Por cierto, una de las noticias más curiosas de la actualidad dio
cuenta, hace pocos días, de que por única vez en mucho tiempo
coincidieron los gobiernos de Cuba, Estados Unidos e Irán, al votar
juntos contra la entrada de la Asociación Internacional de Lesbianas y
Gays (AILG) al grupo de organizaciones no gubernamentales que asesora a
la ONU en materia de derechos humanos. Dios los cría, pero solamente la
homofobia fue capaz de unirlos.

¿Qué dirán sobre el particular los señoritos y señoras palos secos, en
el caso improbable de que los dejaran decir algo?

Y ya que andamos celebrando bodas rojas con los fundamentalistas
iraníes, ¿qué van a decir sobre la mutilación genital femenina, o sobre
la lapidación hasta la muerte a mujeres por haber sido violadas o por
acusaciones de relaciones sexuales naturales, o sobre el asesinato por
honor (del macho) basado en simples sospechas?

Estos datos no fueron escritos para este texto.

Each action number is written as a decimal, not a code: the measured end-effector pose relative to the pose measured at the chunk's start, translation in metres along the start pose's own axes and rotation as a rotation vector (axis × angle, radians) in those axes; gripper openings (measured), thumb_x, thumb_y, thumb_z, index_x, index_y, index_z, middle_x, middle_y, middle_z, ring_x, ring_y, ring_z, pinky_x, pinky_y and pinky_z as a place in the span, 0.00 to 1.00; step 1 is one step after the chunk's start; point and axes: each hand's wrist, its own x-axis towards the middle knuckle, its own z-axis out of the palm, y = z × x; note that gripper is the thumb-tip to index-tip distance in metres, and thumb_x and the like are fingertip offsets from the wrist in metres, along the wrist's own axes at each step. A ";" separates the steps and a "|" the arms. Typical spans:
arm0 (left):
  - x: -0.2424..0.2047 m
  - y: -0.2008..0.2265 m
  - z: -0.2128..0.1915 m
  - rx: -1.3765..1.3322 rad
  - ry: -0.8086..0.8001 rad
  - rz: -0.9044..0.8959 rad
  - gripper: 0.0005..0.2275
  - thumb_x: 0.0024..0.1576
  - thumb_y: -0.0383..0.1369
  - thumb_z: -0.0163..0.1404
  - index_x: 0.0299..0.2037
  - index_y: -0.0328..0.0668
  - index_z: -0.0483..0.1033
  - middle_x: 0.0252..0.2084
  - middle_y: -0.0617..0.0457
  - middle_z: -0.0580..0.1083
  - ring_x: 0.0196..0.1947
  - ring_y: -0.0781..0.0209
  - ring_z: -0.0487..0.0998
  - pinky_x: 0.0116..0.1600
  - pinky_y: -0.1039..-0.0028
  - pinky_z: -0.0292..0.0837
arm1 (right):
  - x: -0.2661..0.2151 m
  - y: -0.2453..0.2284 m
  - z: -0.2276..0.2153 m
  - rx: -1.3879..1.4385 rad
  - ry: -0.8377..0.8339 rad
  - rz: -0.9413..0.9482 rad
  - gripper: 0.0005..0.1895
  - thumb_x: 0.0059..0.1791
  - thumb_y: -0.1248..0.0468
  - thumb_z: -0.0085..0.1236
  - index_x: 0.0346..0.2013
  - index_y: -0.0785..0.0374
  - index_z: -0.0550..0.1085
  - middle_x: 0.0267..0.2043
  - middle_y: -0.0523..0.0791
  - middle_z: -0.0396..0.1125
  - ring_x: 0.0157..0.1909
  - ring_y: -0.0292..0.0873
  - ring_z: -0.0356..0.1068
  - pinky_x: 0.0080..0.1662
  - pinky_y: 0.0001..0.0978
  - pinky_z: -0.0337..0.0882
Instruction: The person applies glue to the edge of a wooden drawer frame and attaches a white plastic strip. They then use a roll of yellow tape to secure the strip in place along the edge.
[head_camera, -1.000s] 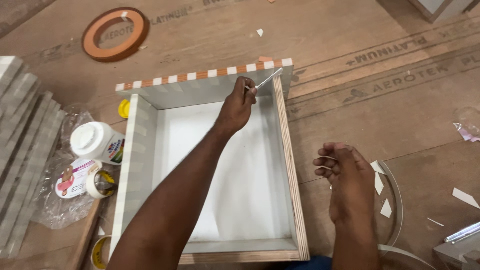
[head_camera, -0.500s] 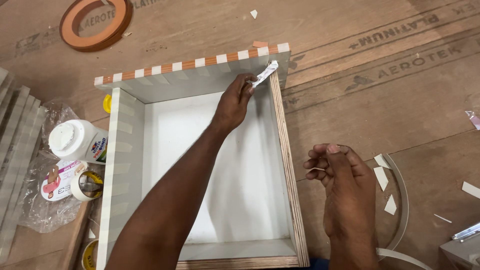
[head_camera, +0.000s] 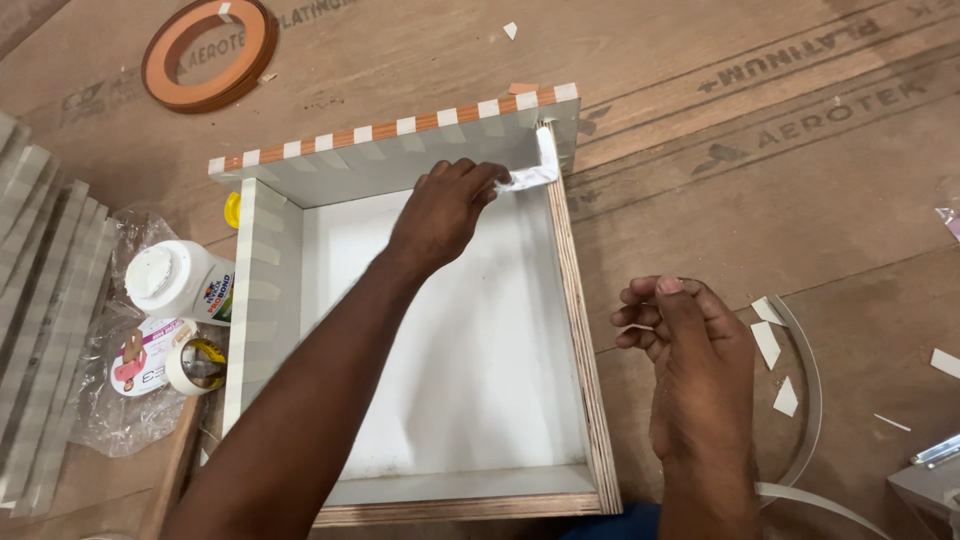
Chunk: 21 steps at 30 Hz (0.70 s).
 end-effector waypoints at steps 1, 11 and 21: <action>-0.002 0.000 -0.002 0.025 -0.007 0.029 0.10 0.66 0.35 0.45 0.54 0.49 0.76 0.45 0.52 0.77 0.47 0.50 0.73 0.54 0.57 0.67 | 0.000 0.000 -0.001 0.015 -0.005 -0.003 0.11 0.55 0.61 0.52 0.38 0.67 0.75 0.38 0.49 0.74 0.38 0.42 0.73 0.41 0.35 0.72; 0.029 -0.011 0.008 -0.338 0.092 -0.091 0.10 0.67 0.32 0.41 0.54 0.40 0.72 0.48 0.45 0.78 0.48 0.51 0.79 0.52 0.60 0.72 | -0.001 0.001 -0.001 0.003 0.015 0.023 0.11 0.55 0.61 0.52 0.37 0.66 0.76 0.37 0.48 0.74 0.37 0.42 0.73 0.40 0.34 0.71; 0.031 0.009 0.028 -0.415 -0.037 -0.128 0.11 0.68 0.34 0.41 0.58 0.46 0.70 0.45 0.48 0.79 0.48 0.56 0.80 0.54 0.62 0.74 | 0.000 0.000 0.000 0.006 0.000 0.007 0.11 0.55 0.61 0.52 0.36 0.66 0.76 0.36 0.48 0.74 0.37 0.42 0.73 0.39 0.34 0.72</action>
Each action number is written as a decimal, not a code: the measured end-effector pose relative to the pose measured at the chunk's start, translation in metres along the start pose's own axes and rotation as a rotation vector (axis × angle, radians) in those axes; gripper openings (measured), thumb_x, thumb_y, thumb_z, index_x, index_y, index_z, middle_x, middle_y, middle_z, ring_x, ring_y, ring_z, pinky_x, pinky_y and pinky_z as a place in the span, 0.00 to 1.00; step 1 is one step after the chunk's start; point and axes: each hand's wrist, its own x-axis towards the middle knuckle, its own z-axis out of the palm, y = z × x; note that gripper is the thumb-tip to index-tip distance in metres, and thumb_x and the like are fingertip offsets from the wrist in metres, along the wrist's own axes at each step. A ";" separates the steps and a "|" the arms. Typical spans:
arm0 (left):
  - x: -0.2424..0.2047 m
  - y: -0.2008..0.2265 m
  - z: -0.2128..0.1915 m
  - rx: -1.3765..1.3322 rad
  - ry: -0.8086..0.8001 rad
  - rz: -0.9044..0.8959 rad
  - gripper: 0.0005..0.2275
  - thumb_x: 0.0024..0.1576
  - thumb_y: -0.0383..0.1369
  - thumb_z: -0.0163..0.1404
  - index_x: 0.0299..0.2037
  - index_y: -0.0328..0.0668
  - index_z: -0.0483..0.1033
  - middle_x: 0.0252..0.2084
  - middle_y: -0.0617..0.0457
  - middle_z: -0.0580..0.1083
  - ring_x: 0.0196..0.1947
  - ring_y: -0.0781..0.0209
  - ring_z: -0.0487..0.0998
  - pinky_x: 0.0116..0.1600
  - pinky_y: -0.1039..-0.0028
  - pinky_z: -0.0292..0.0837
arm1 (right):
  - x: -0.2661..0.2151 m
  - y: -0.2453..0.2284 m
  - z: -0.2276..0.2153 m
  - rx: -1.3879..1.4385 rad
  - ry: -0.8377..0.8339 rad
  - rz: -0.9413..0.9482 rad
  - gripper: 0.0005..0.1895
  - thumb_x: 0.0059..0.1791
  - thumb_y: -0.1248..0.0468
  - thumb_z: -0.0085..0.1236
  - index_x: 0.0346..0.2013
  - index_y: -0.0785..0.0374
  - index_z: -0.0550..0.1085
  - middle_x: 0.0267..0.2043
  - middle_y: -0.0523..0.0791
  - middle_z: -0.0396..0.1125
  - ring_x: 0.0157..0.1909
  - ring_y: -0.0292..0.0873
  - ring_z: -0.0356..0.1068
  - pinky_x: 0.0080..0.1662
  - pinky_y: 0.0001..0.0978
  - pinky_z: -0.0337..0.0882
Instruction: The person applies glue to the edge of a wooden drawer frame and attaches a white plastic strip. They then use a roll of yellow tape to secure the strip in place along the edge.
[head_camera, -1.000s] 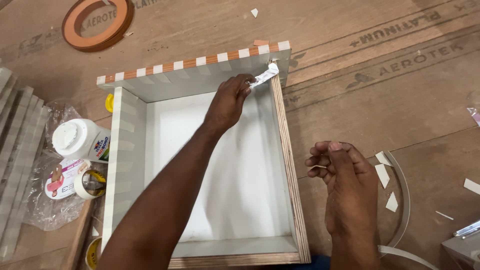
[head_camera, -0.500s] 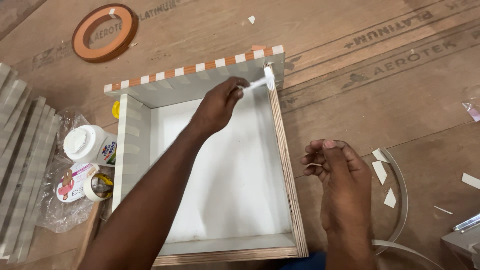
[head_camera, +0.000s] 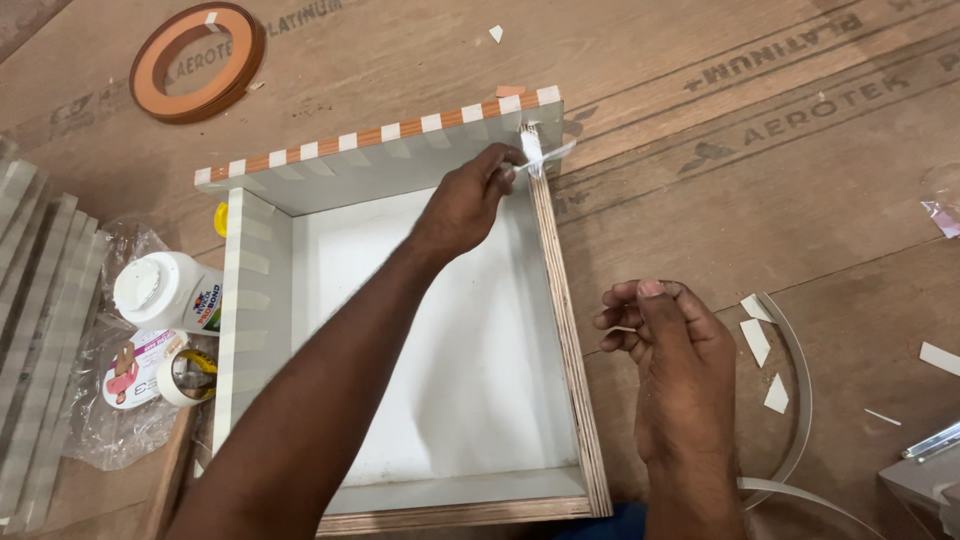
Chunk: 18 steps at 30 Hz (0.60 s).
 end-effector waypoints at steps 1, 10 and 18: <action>-0.002 0.001 0.003 -0.062 0.044 0.019 0.11 0.68 0.34 0.41 0.58 0.46 0.69 0.45 0.48 0.79 0.48 0.57 0.80 0.53 0.62 0.74 | -0.001 -0.001 0.000 -0.001 0.006 0.003 0.11 0.55 0.61 0.52 0.36 0.66 0.76 0.36 0.48 0.74 0.37 0.42 0.73 0.39 0.34 0.72; -0.053 -0.019 0.009 0.120 0.119 0.107 0.11 0.65 0.33 0.45 0.57 0.43 0.70 0.45 0.44 0.78 0.44 0.48 0.77 0.49 0.58 0.71 | -0.005 -0.010 0.000 0.008 0.039 0.001 0.11 0.55 0.61 0.50 0.36 0.66 0.75 0.36 0.49 0.74 0.37 0.42 0.73 0.40 0.35 0.72; -0.019 -0.013 -0.026 0.077 0.132 0.249 0.10 0.68 0.30 0.41 0.56 0.39 0.72 0.47 0.44 0.77 0.48 0.47 0.77 0.53 0.57 0.71 | -0.007 -0.006 -0.003 0.078 0.040 -0.043 0.10 0.56 0.63 0.50 0.37 0.67 0.74 0.37 0.49 0.73 0.37 0.43 0.73 0.40 0.36 0.72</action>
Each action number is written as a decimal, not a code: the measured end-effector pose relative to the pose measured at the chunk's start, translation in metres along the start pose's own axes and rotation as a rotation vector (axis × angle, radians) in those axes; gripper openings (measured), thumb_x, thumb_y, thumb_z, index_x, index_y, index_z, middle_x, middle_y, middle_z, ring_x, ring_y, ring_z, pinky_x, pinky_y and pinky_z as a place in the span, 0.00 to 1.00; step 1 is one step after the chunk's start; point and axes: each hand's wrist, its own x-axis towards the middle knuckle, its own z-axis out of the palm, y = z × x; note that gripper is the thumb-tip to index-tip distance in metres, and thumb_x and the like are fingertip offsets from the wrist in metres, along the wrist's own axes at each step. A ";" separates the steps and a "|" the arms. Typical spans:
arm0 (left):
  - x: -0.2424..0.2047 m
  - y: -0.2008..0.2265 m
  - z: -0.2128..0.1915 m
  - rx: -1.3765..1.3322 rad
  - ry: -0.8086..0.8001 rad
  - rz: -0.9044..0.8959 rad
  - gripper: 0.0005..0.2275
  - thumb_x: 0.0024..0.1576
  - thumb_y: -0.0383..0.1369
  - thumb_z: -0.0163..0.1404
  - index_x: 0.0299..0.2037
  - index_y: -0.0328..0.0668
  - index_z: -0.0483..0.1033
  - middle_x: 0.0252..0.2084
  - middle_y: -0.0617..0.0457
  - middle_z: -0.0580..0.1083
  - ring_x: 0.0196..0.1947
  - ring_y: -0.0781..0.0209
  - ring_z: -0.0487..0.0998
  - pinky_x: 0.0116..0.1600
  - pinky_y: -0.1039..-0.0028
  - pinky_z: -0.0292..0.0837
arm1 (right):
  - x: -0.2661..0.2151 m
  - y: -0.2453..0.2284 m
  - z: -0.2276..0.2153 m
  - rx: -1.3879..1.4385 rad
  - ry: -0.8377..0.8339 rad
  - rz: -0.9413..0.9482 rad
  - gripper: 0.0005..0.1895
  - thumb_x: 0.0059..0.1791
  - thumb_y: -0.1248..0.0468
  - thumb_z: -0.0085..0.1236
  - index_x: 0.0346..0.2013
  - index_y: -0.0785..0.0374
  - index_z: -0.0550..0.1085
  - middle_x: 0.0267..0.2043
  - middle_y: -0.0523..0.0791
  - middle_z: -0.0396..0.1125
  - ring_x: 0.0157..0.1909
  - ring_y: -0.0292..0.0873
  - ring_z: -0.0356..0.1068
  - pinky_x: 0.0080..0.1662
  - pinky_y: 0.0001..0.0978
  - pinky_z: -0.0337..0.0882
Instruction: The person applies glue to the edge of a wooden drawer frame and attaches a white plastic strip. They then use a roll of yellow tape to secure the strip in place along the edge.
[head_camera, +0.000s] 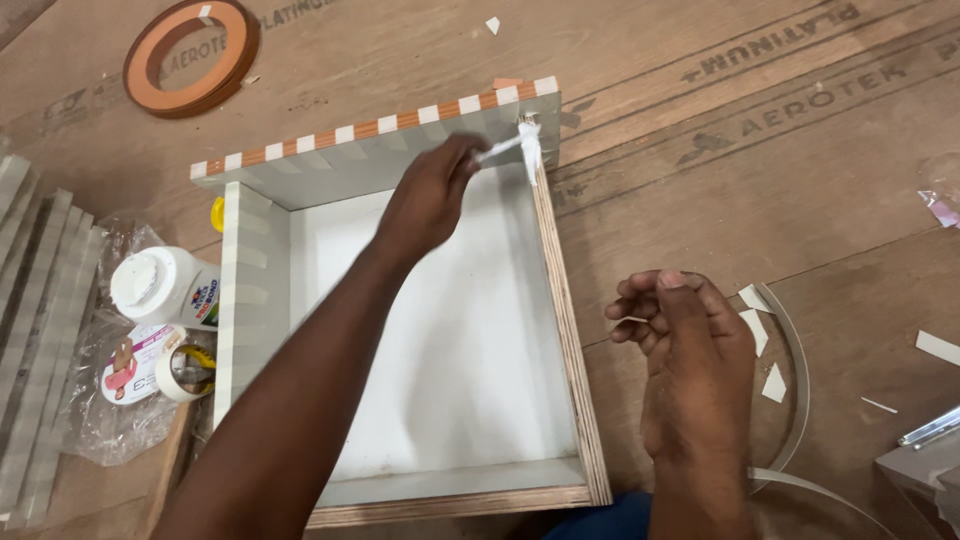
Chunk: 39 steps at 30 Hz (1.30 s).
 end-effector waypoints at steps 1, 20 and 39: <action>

¿Qué dicen nuestras feministas oficiales de capa y espada sobre esas
mujeres que son ejecutadas por no llevar el hijab (velo) o por rehusarse
a hacerlo cuando se les obliga? ¿Qué dicen de la reclusión forzada de la
mujer dentro de sus casas y sus hijabs?

Y a nuestros señoritos, ¿qué opinión les merecen las carnicerías
"legalizadas" de homosexuales, las lapidaciones, los códigos de
vestimenta y de conducta impuestos por la fuerza?

Es previsible que no digan sino lo que ya dijo Galileo, sólo que con
mayor picardía y menos miedo: "Me hinco de rodillas ante los venerables
inquisidores".

Después de todo, les cabe el consuelo de alegar que en Cuba, como
también sentenciaría Foucault, no existe uno solo, sino muchos silencios
que son parte integrante de las estrategias que apoyan y atraviesan los
discursos.

Claro que eso no exime de culpas a los palos secos. Resulta comprensible
y hasta perdonable que su necesidad de conservar intacto el carapacho
sobrepasara el nivel de sus fuerzas físicas.

Lo que cuesta comprender es que también prevalezca sobre sus
destilaciones más íntimas, que es como decir sobre su pobre porción de
humanidad. Pero allá ellos y Dios. Que se diviertan y gasten poco,
dejándose arrastrar por la corriente, hasta el infierno.